Critical care has traditionally been focused on early recognition of life-threatening conditions, resuscitation, and stabilisation of organ dysfunction, and ultimately improving mortality. Our ability to deliver critical care and advanced life support has continued to improve over the last two decades, and as a result, mortality rates in children admitted to Paediatric Intensive Care Units (PICUs) have fallen significantly to an all-time low of 1- 3% in developed nations (Burns et al. 2014; Hartmann et al. 2017; Namachivayam et al. 2010).

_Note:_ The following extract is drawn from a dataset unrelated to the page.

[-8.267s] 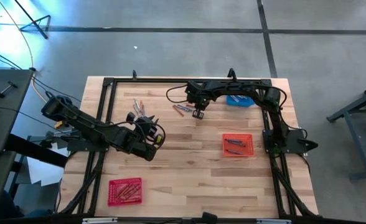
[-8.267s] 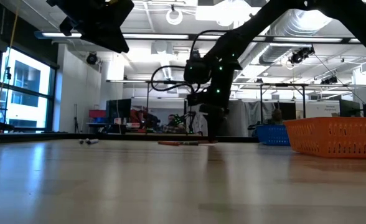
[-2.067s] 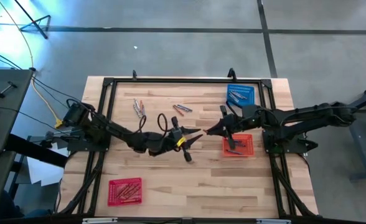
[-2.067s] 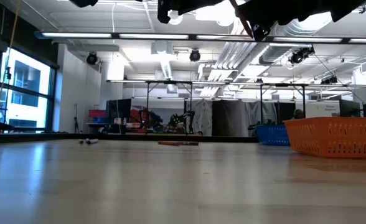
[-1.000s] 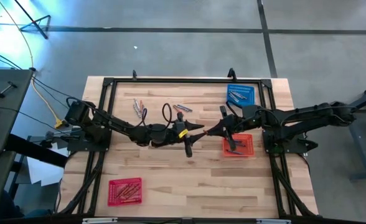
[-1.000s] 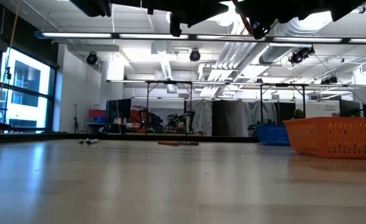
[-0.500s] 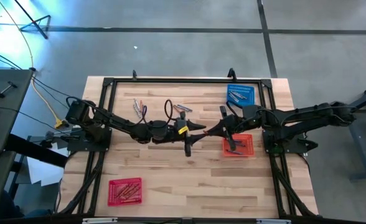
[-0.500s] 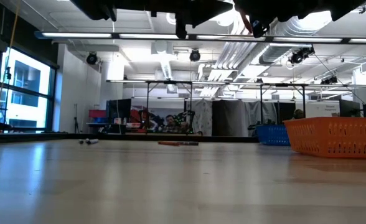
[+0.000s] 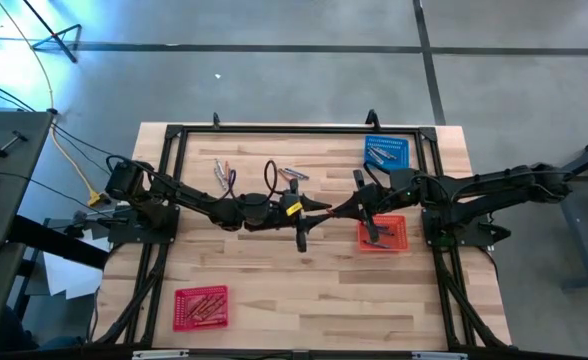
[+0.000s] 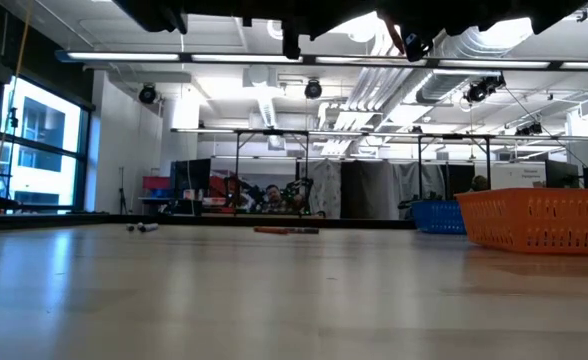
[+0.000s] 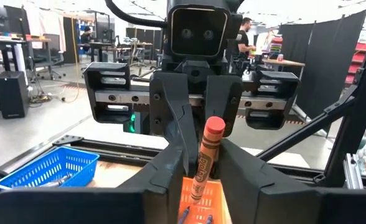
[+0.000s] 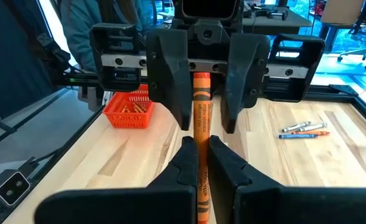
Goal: Sort crayons
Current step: Put the orange crayon into the red bin
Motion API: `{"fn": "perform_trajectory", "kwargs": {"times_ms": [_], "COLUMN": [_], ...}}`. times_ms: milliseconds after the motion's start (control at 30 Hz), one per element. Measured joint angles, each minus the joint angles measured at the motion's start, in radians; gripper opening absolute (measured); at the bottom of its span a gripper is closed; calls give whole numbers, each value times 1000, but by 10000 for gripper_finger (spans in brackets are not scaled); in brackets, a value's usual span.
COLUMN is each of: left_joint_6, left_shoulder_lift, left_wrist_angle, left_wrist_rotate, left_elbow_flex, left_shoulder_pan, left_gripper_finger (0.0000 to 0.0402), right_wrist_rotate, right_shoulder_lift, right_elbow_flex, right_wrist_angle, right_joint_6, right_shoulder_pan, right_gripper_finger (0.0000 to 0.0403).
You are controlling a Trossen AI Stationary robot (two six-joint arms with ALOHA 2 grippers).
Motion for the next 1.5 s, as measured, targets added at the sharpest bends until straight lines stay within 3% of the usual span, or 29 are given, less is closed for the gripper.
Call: {"fn": "perform_trajectory", "kwargs": {"times_ms": [367,1100,1267,1500], "left_joint_6": [3,36,36,36], "left_shoulder_lift": [0,0,0,0], "left_wrist_angle": [0,-4,-5,-10], "left_wrist_rotate": [-3,-3,-6,-5], "left_elbow_flex": [0,0,0,0], "left_shoulder_pan": [1,-2,-2,-3], "left_gripper_finger": [7,1,0,1], "right_wrist_rotate": [62,63,85,97], "right_shoulder_lift": [0,0,0,0], "right_elbow_flex": [0,0,1,1], "right_wrist_angle": [-4,-10,-11,-36], "right_joint_6": [7,23,23,24], "right_shoulder_pan": [0,0,0,0], "right_gripper_finger": [4,5,26,89]}}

Increased survival amongst critically ill children has resulted in the following consequences: Firstly, a population shift. Patients admitted to PICUs today are sicker and more complex. Critically ill children with pre-existing chronic co-morbidities have risen significantly; these patients now constitute 53-68% of the PICU population (Choong et al. 2018; Pinto et al. 2017). This group of patients has a significant impact on PICU practice and resources. They require the majority of our invasive therapies; they occupy the longest duration of stay, and they consume 81% of costs within the PICU (Briassoulis et al. 2004; Rennick and Childerhose 2015). Furthermore, they are our future patients; 35% of these children are readmitted to the hospital within 6 months following PICU discharge (Choong et al. 2018). The second consequence of improved survival amongst critically ill children is a significant rise in PICU-acquired complications (PACs) amongst survivors (Pollack et al. 2014). The incidence of PACs has risen dramatically, and now far exceeds mortality. PACs are undesirable and unintended sequelae, distinct from the admission diagnosis, and acquired during their course of a child’s PICU stay. Specifically, these include but are not restricted to iatrogenic withdrawal, delirium, and PICU-acquired weakness.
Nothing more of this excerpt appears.